§ **Task description**:
Go over the data and keep only the lines that include "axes".
━━━━
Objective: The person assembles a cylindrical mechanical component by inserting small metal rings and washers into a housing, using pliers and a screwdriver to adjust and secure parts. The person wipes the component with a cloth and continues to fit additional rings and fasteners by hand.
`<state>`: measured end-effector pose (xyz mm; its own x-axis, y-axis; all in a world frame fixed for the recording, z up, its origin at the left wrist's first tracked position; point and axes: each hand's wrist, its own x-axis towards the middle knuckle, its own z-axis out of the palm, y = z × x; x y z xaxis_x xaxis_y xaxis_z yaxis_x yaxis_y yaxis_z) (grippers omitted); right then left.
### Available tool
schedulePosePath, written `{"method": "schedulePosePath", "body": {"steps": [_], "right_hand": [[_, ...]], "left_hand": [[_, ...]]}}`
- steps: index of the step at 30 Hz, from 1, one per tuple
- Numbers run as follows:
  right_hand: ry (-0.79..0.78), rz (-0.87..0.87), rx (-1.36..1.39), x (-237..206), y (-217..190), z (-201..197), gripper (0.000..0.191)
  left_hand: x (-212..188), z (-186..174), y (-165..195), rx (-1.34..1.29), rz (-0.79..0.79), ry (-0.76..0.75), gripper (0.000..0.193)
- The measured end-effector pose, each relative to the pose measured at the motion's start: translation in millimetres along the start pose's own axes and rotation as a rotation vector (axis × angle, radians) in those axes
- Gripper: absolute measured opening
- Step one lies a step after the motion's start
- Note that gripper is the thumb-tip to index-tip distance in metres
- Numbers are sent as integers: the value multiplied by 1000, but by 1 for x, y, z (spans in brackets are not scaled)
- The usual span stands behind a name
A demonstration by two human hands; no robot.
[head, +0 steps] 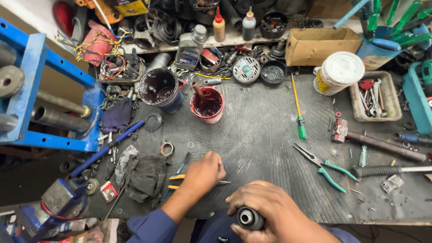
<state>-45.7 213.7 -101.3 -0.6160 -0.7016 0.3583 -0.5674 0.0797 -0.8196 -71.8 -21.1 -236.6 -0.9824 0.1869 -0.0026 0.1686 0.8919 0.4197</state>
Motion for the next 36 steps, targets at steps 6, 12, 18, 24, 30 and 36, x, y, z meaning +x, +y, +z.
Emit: {"method": "schedulePosePath", "body": {"steps": [6,12,18,24,30,36], "right_hand": [[-5,44,24,-5,0,-4,29],[49,3,38,-8,-5,-4,44],[-31,163,42,-16,-13,-11,37],[-42,113,111,-20,-10,-19,35],[-150,197,160,-10,-10,-22,39],[-221,34,6,9,-19,-27,67]], "left_hand": [[-28,-140,62,-513,-11,-55,10],[-51,-175,134,-210,430,75,18],[-56,-183,144,-283,431,17,18],[-62,-185,133,-432,485,-20,30],[-76,-172,66,-367,198,133,44],[-79,-123,-49,-92,-370,130,28]]}}
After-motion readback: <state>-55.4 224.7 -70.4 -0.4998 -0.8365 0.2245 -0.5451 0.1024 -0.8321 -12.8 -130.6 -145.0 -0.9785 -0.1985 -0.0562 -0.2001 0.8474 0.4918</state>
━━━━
§ **Exercise result**:
`<state>`: measured end-effector pose (xyz mm; its own x-axis, y-axis; all in a world frame fixed for the recording, z up, its origin at the left wrist's first tracked position; point and axes: each hand's wrist, its own x-axis towards the middle knuckle, its own z-axis out of the palm, y = z × x; x y z xaxis_x xaxis_y xaxis_z yaxis_x yaxis_y yaxis_z) (grippers omitted); right then left.
- The measured end-effector pose, each relative to the pose measured at the motion's start: translation in millimetres along the start pose's own axes and rotation as a rotation vector (axis × angle, radians) in those axes

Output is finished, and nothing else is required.